Task prompt — Match the word "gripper". Return each line of the data below where it appears.

Provided material —
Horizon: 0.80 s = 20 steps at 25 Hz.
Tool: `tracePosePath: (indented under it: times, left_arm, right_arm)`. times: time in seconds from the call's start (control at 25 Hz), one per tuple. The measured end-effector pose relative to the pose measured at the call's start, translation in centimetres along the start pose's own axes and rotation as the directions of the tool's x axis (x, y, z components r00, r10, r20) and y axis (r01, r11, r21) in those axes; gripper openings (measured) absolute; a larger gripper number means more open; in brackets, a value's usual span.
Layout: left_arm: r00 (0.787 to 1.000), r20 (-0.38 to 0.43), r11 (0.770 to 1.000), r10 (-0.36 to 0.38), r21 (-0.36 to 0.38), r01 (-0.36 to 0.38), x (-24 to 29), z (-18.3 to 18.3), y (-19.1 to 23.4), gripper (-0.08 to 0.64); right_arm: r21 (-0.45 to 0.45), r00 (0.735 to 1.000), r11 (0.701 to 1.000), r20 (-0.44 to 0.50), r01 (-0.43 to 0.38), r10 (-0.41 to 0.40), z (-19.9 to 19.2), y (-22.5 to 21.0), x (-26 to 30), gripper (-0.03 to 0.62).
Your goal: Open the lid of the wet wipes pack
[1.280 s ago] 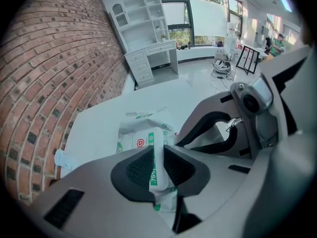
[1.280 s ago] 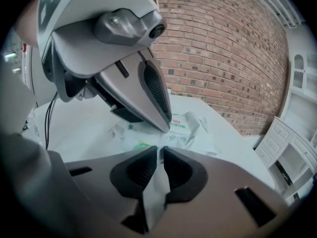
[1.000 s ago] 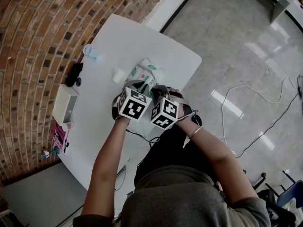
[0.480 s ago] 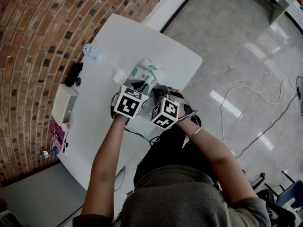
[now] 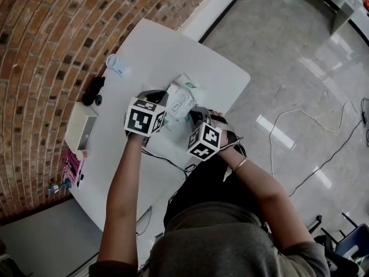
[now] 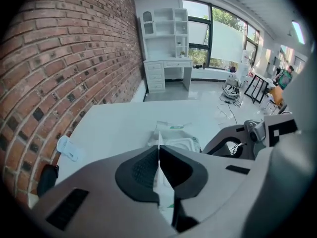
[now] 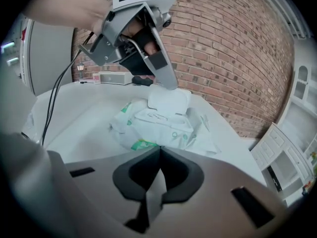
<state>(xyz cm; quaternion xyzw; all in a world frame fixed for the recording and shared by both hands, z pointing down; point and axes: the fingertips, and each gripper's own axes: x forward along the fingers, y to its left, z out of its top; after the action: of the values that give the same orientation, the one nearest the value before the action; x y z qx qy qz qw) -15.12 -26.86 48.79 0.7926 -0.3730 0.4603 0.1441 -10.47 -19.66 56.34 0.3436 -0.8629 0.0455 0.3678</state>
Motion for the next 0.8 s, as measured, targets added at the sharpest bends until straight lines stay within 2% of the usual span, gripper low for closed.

Completed task —
Tool: `tracePosePath: (indented under it: times, left_arm, right_arm)`. times: time in seconds from the call's start (control at 25 Hz), one per tuple. The measured end-effector pose relative to the pose measured at the call's start, translation in centimetres along the start pose's own axes and rotation as the directions of the tool's x axis (x, y, z components r00, r10, r20) and y axis (r01, r11, r21) in those axes; gripper openings (measured) absolute; a larger gripper number means more open; in brackets, a value's usual span.
Layout: left_arm: r00 (0.787 to 1.000), r20 (-0.38 to 0.43), r11 (0.770 to 1.000), r10 (-0.36 to 0.38), r21 (-0.36 to 0.38), r01 (-0.36 to 0.38), x (-24 to 29), z (-18.3 to 18.3), y (-19.1 to 23.4), gripper (-0.08 to 0.64); right_arm: r21 (-0.45 to 0.45), r00 (0.735 to 1.000), r11 (0.701 to 1.000), r20 (-0.44 to 0.50), r01 (-0.43 to 0.38), r10 (-0.41 to 0.40), z (-19.9 to 19.2), y (-22.5 to 21.0), x (-26 to 30), gripper (-0.03 to 0.62).
<state>(xyz cm; quaternion xyzw; all in a world frame fixed for the recording and shared by both hands, z pointing down; point and axes: the fingertips, and each gripper's own axes: x forward along the fingers, y to its left, z out of its top; after the action: of the values that give the same orientation, the one nearest the value before the action; x y z qx qy qz qw) -15.12 -26.86 48.79 0.7926 -0.3730 0.4603 0.1441 -10.47 -19.66 56.34 0.3436 -0.8629 0.0455 0.3678</state>
Motion for the next 0.8 s, as measured, targets added at the sharpest bends until straight lines stay within 2% of the usual span, gripper low for closed.

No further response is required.